Despite the intense feelings they are bound to rouse in purists -- one East Coast critic has already referred to the band as "the latest, and most dangerous, in a long series of Anti-Christs" -- the Advertisements insist they are not trying to pull the consumer wool over anyone's eyes. "We recognize these people as artists," explains Whipple. "They're artists working within commercial constraints, but they're still artists. And we credit them in the liner notes, songwriters like Tom Dawes, who wrote `Plop, Plop, Fizz, Fizz,' and Richard D. Trentlage, who wrote `The Wiener Song.' These songs are an essential part of Americana, and we want them to get the credit they're due."

But carrying the torch for the much-maligned jingle is a difficult task, and Whipple concedes that the band may be an idea ahead of its time. "We recorded the album on our own, and then found that it's hard to explain it so it doesn't seem like a joke or some sick parody," says Whipple. "When we've tried to tell record companies that `no, we're not a comedy act, we're a real band and these are songs close to our heart,' they kind of back off and look at us like we're putting on some spin. Most executives want to read this as a novelty, or a satire like [Neil Young's] `This Note's for You,' and it's neither of those things. So we were happy to find a label who could respect our perspective." They settled on Chocolicious Records, a tiny Chicago independent.

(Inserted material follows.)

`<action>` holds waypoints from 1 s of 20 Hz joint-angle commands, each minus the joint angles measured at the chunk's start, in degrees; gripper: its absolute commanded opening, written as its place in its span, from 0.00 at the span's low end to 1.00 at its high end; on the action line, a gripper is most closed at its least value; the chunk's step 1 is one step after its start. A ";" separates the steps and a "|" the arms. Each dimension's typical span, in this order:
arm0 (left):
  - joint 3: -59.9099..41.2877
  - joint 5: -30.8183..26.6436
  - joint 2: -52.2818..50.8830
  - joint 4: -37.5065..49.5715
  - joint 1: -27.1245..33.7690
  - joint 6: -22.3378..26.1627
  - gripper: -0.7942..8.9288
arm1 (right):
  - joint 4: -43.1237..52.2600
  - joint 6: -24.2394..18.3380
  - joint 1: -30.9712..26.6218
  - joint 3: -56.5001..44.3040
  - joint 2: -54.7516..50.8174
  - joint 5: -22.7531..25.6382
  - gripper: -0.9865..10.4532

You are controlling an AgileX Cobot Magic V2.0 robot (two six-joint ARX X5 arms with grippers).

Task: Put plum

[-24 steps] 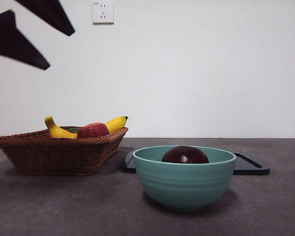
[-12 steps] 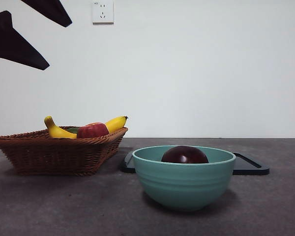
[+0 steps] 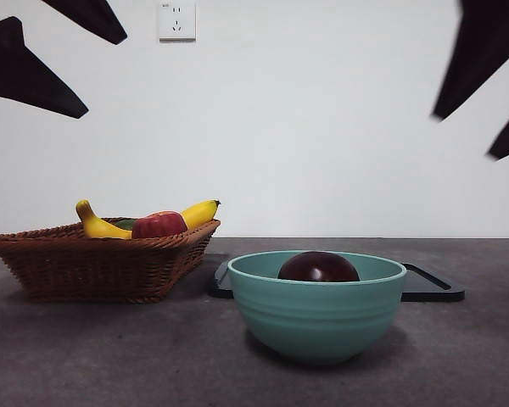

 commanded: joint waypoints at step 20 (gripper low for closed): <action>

The irony of going outside the corporate major-label beltway for a product so blithely corporate is not lost on Whipple. But he remains convinced that his band's approach is not only acceptable, but quintessentially American. "We have a free market, we have products, and we have advertising, and the process by which people connect with that system, man, that's one of the most exciting things around," he says. "About six years ago during the baseball season there was a ball that was hit deep, and the centerfielder had to climb the outfield wall to have a shot at it. Well, Eastern Airlines had rented the wall space, and in the newspaper the next morning there was a picture of this player catching the ball in the middle of the air, suspended in front of these giant wings. I was uplifted. When you see art and consumerism come together all packaged together like that, it sticks with you."

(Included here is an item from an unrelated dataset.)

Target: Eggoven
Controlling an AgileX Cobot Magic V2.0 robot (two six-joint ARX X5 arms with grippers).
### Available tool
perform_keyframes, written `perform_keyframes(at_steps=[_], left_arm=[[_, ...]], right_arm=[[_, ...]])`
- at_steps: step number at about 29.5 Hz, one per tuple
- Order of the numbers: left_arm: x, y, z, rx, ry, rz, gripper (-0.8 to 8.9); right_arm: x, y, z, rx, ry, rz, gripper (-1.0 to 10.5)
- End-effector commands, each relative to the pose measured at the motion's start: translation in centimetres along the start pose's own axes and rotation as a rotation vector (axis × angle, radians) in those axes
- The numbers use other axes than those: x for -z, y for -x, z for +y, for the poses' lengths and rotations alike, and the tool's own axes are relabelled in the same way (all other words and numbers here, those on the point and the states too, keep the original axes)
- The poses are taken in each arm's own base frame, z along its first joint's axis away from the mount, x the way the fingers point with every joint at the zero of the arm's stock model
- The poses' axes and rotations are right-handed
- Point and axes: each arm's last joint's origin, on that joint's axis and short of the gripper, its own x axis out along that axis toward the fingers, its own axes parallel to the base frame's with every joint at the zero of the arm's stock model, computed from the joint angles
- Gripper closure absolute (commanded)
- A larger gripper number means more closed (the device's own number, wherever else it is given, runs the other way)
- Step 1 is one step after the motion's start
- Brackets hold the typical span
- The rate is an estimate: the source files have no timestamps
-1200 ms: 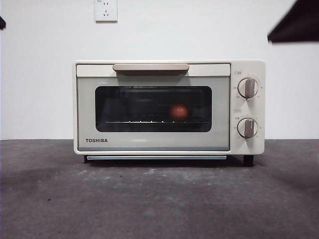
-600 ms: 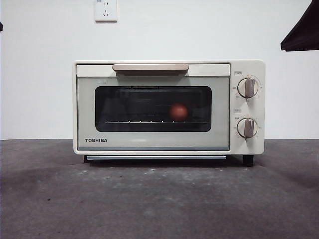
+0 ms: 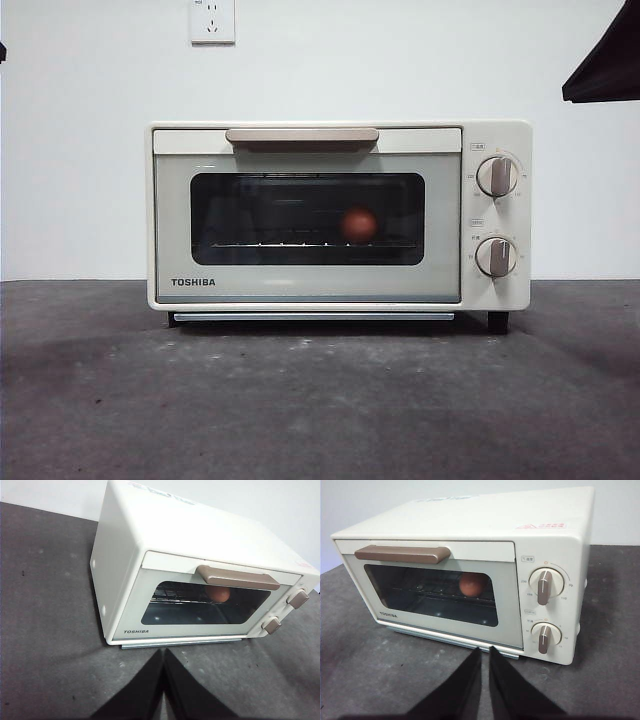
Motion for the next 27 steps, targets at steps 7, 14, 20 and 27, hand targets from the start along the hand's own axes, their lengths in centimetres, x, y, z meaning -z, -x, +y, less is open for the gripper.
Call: perform_keyframes(at_steps=[7, 14, 20, 27], left_arm=[[-1.0, 1.8, 0.3, -0.152, -0.294, -0.146, 8.06], [0.8, 2.8, 1.9, -0.308, -0.355, -0.316, 8.06], [4.9, 2.1, 3.6, -0.34, -0.33, -0.332, 8.06], [8.0, 1.4, 5.0, -0.368, -0.306, -0.288, 8.06]], right_arm=[[-0.2, 0.0, 0.2, -0.008, 0.004, -0.01, 9.4], [-0.2, 0.0, 0.2, -0.008, 0.004, -0.011, 9.4], [-0.2, 0.0, 0.2, -0.008, 0.004, -0.01, 9.4], [-0.2, 0.0, 0.2, -0.008, 0.004, -0.011, 9.4]])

As the debut LP struggles to find its way, the band has already chosen the material for its second album, which will combine unused tracks from the Product Placement sessions with historical investigation. "We're going further back in time, taking some radio spots from the Forties and Fifties," says Whipple. "And these are songs with even more complex arrangements, jazz-influenced. We might have to send out for some string players." But what about that fateful day when the band runs out of jingles to cover? With the talent they've shown for fleshing out such skeletal compositions as "I Love What You Do for Me, Toyota" and "Reach Out and Touch Someone" -- which comes complete with a funky breakdown during which the band members yell improvised phone dialogue over Michelin's slap bass -- have the Advertisements ever considered supplementing their commercial homages with original material? "No way, man," says Whipple, a small smile teasing the corner of his mouth. "That would be selling out.